● TASK TO CARRY OUT
Could you restate, exactly and with nothing added, the lines from the start of the data through the line that holds "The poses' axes", leaving the pictures out?

*** Opening DATASET CONTENT ***

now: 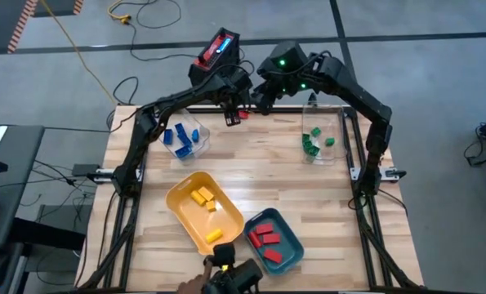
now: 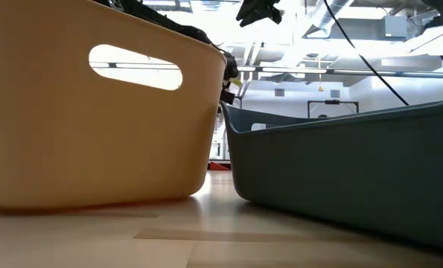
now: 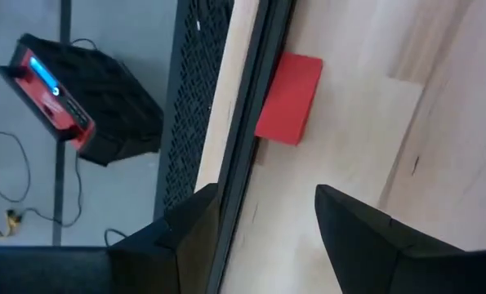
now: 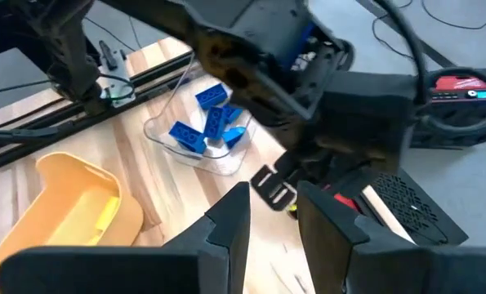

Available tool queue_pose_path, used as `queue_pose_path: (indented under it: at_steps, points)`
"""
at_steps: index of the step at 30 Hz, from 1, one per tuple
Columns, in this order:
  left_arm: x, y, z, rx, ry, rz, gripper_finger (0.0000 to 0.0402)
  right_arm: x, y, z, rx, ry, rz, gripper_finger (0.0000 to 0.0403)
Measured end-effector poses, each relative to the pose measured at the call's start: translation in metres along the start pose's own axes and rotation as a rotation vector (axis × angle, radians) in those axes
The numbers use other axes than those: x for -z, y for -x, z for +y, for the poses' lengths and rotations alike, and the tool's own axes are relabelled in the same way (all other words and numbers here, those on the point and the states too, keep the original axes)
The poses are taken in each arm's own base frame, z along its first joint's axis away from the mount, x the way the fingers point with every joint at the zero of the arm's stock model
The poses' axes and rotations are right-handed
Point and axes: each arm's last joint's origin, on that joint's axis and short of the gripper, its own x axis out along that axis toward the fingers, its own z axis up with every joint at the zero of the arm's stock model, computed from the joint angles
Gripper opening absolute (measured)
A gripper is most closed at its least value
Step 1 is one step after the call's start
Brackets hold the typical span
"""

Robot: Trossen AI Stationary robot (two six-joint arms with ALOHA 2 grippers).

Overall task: Sort blocks
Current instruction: Put the red block into the blue bin

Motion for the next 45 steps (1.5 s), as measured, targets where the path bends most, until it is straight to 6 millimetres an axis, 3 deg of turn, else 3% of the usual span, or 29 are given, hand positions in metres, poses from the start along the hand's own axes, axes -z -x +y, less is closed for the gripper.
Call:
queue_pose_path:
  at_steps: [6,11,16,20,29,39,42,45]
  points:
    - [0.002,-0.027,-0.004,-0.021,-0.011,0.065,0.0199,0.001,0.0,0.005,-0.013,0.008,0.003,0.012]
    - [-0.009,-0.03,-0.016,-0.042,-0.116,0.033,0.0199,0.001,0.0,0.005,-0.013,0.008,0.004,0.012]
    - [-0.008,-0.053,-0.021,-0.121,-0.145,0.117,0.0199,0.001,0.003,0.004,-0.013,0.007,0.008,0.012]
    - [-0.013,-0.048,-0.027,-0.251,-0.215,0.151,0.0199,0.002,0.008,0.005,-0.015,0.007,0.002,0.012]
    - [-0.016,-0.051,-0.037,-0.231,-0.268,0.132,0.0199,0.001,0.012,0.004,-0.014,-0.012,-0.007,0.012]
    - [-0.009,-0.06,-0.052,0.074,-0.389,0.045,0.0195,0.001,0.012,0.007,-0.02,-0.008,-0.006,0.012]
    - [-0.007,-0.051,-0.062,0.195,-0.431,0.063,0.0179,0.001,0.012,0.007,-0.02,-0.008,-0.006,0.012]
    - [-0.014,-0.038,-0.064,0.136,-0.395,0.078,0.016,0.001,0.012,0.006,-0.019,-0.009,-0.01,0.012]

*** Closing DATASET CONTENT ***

● ANSWER AREA
now: 
now: 
now: 
now: 

Available tool queue_pose_path, used as `queue_pose_path: (indented under it: at_steps, points)`
"""
at_steps: index of the step at 30 Hz, from 1, one per tuple
Columns, in this order:
  left_arm: x, y, z, rx, ry, rz, gripper_finger (0.0000 to 0.0402)
  right_arm: x, y, z, rx, ry, rz, gripper_finger (0.0000 to 0.0403)
Measured end-effector poses, each relative to the pose measured at the call's start: translation in metres along the start pose's own axes and rotation as a rotation vector (axis × angle, radians) in those axes
The numbers use other axes than those: x for -z, y for -x, z for +y, for the poses' lengths and rotations alike, and the tool's own axes are relabelled in the same way (all other words and numbers here, those on the point and the states too, keep the original axes)
The poses are taken in each arm's own base frame, z along its first joint's axis away from the mount, x the way the fingers point with every joint at the zero of the arm's stock model
The poses' axes and rotations are right-handed

The answer to this exercise is complete.